= Avraham Faust =

Israeli archaeologist

Avraham Faust (אברהם פאווסט) is an Israeli archaeologist and professor at Bar-Ilan University. He directs excavations at Tel Eton, widely regarded as the probable site of biblical Eglon.

== Early life and education ==
Faust was born and raised in Israel. He completed his undergraduate and graduate studies at Bar-Ilan University, where he later earned his doctorate. His academic work centered on the archaeology of ancient Israel, and he has been deeply involved in the study of the relationship between archaeological findings and the biblical narrative.

== Career ==
Avraham Faust is a professor at Bar-Ilan University, where he teaches in the Department of Bible, Archaeology, and Ancient Near Eastern Studies. His primary research interests include the archaeology of ancient Israel, focusing on the Iron Age, the development of Israelite society, and the social and political organization of early Israel.

Faust has conducted extensive excavations at several significant sites in Israel.
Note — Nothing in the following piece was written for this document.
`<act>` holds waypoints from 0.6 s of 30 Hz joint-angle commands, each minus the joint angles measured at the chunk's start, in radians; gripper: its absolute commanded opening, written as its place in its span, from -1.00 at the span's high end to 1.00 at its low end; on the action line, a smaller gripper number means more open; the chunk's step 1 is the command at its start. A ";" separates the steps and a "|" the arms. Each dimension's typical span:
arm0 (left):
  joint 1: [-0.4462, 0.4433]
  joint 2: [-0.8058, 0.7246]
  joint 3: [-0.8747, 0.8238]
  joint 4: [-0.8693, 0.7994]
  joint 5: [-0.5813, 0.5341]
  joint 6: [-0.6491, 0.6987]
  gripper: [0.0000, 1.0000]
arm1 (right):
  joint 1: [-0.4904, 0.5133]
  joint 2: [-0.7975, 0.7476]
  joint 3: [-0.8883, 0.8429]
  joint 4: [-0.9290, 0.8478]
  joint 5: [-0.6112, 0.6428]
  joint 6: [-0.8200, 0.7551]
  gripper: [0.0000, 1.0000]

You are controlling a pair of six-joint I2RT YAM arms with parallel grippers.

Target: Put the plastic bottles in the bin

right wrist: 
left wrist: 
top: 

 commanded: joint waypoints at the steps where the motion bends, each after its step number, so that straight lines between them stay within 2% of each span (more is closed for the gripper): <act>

His work has focused on understanding the material culture of the Israelites, their settlements, and their interactions with neighboring cultures. He has particularly contributed to studies concerning the emergence of Israelite identity and its relationship with surrounding Canaanite and other ancient civilizations.

Faust's scholarly work is known for its critical examination of the connection between biblical texts and archaeological evidence. He has contributed to the understanding of how archaeology can inform our knowledge of biblical history and vice versa. His publications include both monographs and articles that discuss the social, political, and economic aspects of ancient Israel.

==Selected publications==

- The Israelite Society in the Period of the Monarchy: an Archaeological Perspective (2005) (in Hebrew)
- Israel’s Ethnogenesis: Settlement, Interaction, Expansion and Resistance (2006) (Irene Levi-Sala Prize in the Archaeology of Israel 2008; G. Ernest Wright Book Award of the American School of Oriental Research; Biblical Archaeology Society Publication Award (2009)
- The Archaeology of Israelite Society in Iron Age II (2012)
- Judah in the Neo-Babylonian Period: The Archaeology of Desolation (2012)
- with Safrai, Z. The Settlement History of Ancient Israel: A Quantitative Analysis (2015)
- The Neo-Assyrian Empire in the Southwest: Imperial Domination and its Consequences (2021)
- with Farber, Z. The Bible's First Kings: Uncovering the Story of Saul, David, and Solomon (2025)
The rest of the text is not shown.